** Goal of the exercise **
The answer is to be the lines below that lie between the line holding "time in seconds" and the line holding "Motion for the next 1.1", inclusive, transcribed exactly and free of pictures.

[Dataset items]
↓
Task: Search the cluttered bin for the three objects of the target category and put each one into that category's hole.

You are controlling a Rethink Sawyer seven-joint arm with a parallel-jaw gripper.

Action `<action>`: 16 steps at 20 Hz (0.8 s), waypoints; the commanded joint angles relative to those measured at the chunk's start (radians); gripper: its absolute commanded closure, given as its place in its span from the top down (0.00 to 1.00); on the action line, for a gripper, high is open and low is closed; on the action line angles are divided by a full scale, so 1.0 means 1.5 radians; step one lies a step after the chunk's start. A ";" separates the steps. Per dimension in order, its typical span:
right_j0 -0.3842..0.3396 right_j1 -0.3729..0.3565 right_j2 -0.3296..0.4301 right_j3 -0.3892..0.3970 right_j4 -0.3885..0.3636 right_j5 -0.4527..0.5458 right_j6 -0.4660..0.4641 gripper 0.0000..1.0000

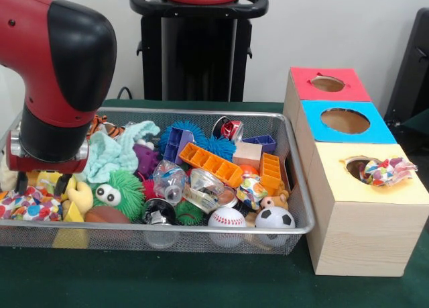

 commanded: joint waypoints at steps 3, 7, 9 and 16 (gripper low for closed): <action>-0.010 0.018 0.036 0.027 -0.040 -0.031 -0.074 1.00; -0.017 0.025 0.048 0.023 -0.035 -0.048 -0.075 1.00; -0.020 0.025 0.052 0.024 -0.035 -0.062 -0.077 1.00; -0.028 0.020 0.069 0.030 -0.034 -0.098 -0.092 1.00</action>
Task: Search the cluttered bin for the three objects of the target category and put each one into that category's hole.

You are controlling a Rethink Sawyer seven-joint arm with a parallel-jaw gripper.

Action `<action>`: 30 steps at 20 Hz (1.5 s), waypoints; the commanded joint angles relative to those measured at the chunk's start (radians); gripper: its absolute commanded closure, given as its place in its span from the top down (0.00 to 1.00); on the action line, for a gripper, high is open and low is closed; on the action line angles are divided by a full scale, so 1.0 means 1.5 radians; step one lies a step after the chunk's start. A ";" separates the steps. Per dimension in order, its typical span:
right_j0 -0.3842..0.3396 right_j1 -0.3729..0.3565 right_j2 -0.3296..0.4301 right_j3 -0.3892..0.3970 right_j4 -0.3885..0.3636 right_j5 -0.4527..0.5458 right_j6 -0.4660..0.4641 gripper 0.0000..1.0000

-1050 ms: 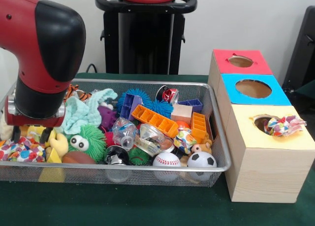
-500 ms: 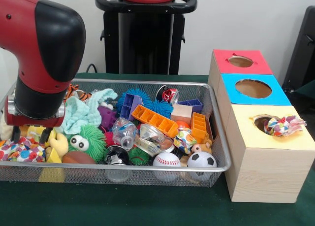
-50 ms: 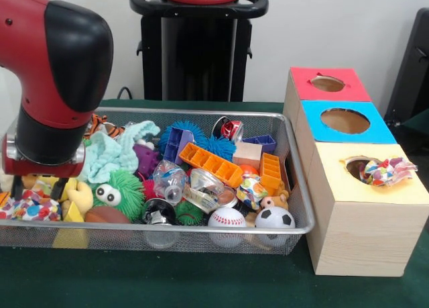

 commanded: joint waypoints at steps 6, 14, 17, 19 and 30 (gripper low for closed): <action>-0.020 0.016 0.067 0.034 -0.031 -0.068 -0.093 1.00; -0.022 0.016 0.071 0.036 -0.026 -0.070 -0.091 1.00; -0.024 0.015 0.076 0.039 -0.023 -0.069 -0.096 1.00; -0.026 0.013 0.079 0.043 -0.023 -0.075 -0.099 0.00; -0.050 -0.012 0.112 0.092 -0.019 -0.128 -0.109 0.00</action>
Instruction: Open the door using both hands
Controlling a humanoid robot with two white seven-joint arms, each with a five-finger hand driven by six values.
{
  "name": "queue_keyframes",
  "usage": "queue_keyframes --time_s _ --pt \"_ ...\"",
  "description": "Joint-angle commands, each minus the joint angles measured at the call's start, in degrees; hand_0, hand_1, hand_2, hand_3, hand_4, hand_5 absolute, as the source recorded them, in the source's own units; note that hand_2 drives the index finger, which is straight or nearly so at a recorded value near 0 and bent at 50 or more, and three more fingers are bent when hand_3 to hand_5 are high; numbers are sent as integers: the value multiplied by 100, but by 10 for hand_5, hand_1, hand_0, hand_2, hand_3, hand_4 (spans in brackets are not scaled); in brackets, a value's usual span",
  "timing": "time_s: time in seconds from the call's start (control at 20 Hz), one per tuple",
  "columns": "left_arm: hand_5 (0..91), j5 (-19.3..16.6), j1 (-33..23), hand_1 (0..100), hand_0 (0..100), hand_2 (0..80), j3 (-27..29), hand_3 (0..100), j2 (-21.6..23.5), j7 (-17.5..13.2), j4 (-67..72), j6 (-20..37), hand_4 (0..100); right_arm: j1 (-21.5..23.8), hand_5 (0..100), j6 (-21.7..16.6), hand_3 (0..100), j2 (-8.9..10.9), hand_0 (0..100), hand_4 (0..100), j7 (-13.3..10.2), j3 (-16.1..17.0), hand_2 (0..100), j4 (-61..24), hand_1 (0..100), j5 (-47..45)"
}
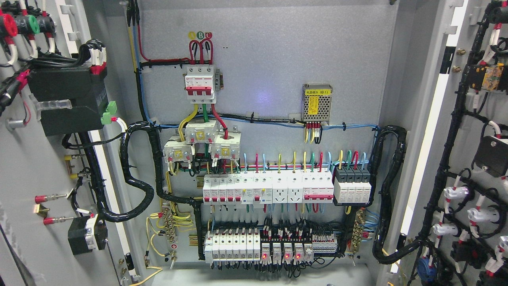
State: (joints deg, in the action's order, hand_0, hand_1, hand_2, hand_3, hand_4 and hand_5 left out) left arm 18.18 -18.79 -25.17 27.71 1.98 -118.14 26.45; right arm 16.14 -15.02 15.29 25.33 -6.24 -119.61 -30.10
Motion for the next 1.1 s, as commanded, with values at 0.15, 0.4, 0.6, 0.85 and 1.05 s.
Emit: queue_keyframes --time_s 0.15,0.4,0.6,0.85,1.05 --pt "0 1 68 0 0 0 661 0 -758 5 -113 71 0 179 0 -658 0 -9 191 0 -11 325 0 -9 0 -5" --pt "0 19 68 0 0 0 925 0 -820 13 -113 220 0 188 0 -994 0 -44 191 0 -19 492 0 -9 0 -22" --pt "0 19 68 0 0 0 961 0 -820 13 -113 387 0 249 0 -1003 0 -61 191 0 -19 720 0 -9 0 -40" --pt "0 36 77 0 0 0 1171 0 -794 13 -113 396 0 249 0 -1003 0 -88 191 0 -19 905 0 -9 0 -48" --pt "0 54 25 0 0 0 1242 0 -759 22 -113 396 0 258 0 -994 0 -149 191 0 -19 984 0 -9 0 -66"
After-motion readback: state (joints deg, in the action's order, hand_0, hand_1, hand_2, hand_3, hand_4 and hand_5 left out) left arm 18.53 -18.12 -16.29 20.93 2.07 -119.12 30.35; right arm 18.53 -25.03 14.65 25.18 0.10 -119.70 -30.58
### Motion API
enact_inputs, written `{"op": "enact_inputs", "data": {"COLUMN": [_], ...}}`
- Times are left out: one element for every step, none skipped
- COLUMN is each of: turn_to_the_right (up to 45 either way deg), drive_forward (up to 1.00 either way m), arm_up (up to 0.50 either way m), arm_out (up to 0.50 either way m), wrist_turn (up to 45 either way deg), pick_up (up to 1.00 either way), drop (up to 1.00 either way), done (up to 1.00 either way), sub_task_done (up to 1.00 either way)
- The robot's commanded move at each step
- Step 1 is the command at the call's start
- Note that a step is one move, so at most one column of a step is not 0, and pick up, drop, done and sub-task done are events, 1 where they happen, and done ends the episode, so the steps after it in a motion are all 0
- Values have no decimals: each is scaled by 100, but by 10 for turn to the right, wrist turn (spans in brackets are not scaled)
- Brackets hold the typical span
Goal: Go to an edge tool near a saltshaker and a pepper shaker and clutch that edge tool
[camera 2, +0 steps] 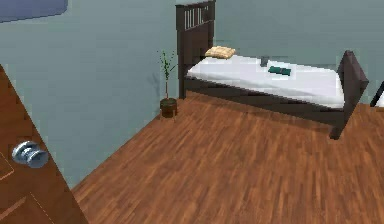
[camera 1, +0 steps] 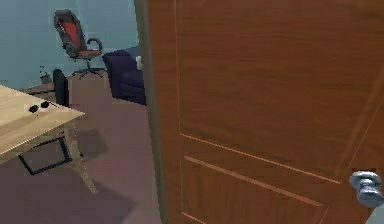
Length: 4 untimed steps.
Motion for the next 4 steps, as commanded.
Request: {"op": "enact_inputs", "data": {"turn_to_the_right": [0, -450, -30, 0], "drive_forward": [5, 0, 0, 30], "arm_up": [0, 0, 0, 0], "arm_out": [0, 0, 0, 0], "wrist_turn": [0, 0, 0, 0], "pick_up": [0, 0, 0, 0], "drop": [0, 0, 0, 0], "done": [0, 0, 0, 0], "sub_task_done": [0, 0, 0, 0]}}
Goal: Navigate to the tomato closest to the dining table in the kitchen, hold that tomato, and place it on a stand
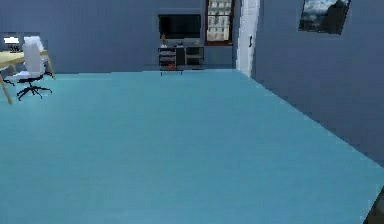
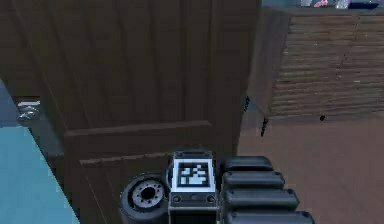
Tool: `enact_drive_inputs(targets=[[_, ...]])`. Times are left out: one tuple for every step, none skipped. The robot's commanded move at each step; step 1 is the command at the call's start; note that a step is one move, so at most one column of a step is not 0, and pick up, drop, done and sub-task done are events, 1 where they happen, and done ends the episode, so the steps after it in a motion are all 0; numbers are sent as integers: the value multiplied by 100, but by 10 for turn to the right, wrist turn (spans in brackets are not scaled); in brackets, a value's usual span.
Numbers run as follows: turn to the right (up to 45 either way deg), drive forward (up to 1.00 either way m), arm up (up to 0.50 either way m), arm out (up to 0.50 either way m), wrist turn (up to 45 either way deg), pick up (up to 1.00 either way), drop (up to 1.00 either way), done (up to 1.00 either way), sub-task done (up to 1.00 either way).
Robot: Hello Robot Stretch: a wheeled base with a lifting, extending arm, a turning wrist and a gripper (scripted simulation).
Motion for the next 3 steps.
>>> enact_drive_inputs(targets=[[0, 100, 0, 0, 0, 0, 0, 0, 0], [0, 100, 0, 0, 0, 0, 0, 0, 0], [-30, 0, 0, 0, 0, 0, 0, 0, 0]])
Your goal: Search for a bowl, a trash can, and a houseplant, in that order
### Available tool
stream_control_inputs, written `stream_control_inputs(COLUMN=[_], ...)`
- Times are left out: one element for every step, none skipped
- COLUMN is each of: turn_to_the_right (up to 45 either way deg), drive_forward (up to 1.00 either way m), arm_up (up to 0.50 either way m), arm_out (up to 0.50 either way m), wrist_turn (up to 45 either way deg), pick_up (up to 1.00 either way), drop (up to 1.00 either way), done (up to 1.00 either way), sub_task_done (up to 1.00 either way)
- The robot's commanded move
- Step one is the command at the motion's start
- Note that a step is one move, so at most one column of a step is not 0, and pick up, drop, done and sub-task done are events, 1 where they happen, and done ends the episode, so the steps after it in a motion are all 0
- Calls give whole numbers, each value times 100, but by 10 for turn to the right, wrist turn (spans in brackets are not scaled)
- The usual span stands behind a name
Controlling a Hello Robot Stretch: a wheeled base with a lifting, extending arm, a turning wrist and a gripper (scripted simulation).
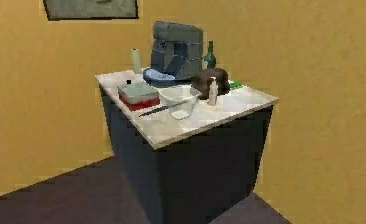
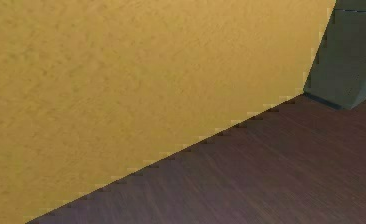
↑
** Expected answer **
  "timing": "time_s: time in seconds from the call's start (control at 20 Hz), one per tuple",
  "columns": "left_arm: hand_5 (0..91), j5 (-19.3..16.6), j1 (-33..23), hand_1 (0..100), hand_0 (0..100), hand_2 (0..80), j3 (-27..29), hand_3 (0..100), j2 (-21.6..23.5), j7 (-17.5..13.2), j4 (-67..72), j6 (-20..37), hand_4 (0..100); right_arm: j1 (-21.5..23.8), hand_5 (0..100), j6 (-21.7..16.6), hand_3 (0..100), j2 (-8.9..10.9), hand_0 (0..100), hand_4 (0..100), j7 (-13.3..10.2), j3 (-16.1..17.0), hand_2 (0..100), j4 (-61..24), hand_1 (0..100), j5 (-47..45)"
}
State: (joints deg, in the action's order, hand_0, hand_1, hand_2, hand_3, hand_4 and hand_5 left out) left arm 18.18 -18.79 -25.17 27.71 1.98 -118.14 26.45; right arm 16.14 -15.02 15.29 25.33 -6.24 -119.61 -30.10
Motion for the next 1.1 s, as commanded, with values at 0.15, 0.4, 0.6, 0.85 and 1.05 s.

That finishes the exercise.